PROBLEM DETAILS:
Among the records below, which lines contain the string "Should"? Report them.
Start of EXTRACTED ENTRIES
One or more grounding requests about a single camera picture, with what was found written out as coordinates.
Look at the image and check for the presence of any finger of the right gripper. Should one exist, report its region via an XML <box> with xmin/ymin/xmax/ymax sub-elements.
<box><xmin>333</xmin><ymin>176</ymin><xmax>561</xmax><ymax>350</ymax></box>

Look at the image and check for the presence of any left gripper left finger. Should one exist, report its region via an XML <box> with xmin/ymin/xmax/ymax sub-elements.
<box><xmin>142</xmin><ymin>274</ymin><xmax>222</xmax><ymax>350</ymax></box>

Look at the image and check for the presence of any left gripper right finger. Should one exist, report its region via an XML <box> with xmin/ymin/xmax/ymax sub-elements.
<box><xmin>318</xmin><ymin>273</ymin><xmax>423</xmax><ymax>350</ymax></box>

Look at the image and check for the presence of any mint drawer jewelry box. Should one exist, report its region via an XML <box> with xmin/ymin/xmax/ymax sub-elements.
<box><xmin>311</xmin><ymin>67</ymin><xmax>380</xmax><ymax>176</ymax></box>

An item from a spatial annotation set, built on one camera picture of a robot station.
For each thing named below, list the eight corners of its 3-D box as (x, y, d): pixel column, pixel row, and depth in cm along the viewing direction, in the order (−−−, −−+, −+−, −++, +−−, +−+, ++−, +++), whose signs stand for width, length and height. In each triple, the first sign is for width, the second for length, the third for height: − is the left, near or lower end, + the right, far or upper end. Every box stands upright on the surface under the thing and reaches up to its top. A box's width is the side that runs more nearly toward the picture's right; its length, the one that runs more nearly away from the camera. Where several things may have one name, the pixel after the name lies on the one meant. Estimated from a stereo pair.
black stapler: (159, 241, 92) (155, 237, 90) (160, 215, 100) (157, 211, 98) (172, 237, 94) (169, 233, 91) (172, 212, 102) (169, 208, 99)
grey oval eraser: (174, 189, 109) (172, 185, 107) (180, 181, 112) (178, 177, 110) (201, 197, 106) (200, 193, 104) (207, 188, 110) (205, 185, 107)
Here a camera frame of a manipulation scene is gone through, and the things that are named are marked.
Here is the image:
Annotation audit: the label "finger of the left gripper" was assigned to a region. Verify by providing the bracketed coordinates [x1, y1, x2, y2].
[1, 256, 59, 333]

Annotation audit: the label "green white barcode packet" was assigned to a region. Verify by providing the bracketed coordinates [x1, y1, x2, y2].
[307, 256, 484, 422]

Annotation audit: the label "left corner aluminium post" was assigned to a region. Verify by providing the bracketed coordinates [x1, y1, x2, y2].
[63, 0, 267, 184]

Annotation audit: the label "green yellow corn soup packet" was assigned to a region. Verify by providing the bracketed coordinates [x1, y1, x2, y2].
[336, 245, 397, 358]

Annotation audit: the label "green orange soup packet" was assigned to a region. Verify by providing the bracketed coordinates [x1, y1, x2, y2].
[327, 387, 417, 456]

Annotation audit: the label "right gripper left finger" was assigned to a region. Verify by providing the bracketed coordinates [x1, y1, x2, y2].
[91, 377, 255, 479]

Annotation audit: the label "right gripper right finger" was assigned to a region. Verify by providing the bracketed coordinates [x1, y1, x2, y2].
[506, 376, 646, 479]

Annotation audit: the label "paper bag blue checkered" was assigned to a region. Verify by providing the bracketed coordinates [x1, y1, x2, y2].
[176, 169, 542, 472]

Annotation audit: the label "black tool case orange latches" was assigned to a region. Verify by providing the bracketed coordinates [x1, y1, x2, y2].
End of EXTRACTED ENTRIES
RESPONSE:
Look at the image and check for the presence of any finger of the right gripper. Should one exist, report its region via an XML <box> with xmin/ymin/xmax/ymax sub-elements.
Look at the image and check for the presence of any left gripper left finger. Should one exist, report its region via an XML <box> with xmin/ymin/xmax/ymax sub-elements.
Look at the image and check for the presence of any left gripper right finger. Should one exist, report its region via an XML <box> with xmin/ymin/xmax/ymax sub-elements.
Look at the image and check for the presence of any mint drawer jewelry box. Should one exist, report its region via an XML <box> with xmin/ymin/xmax/ymax sub-elements.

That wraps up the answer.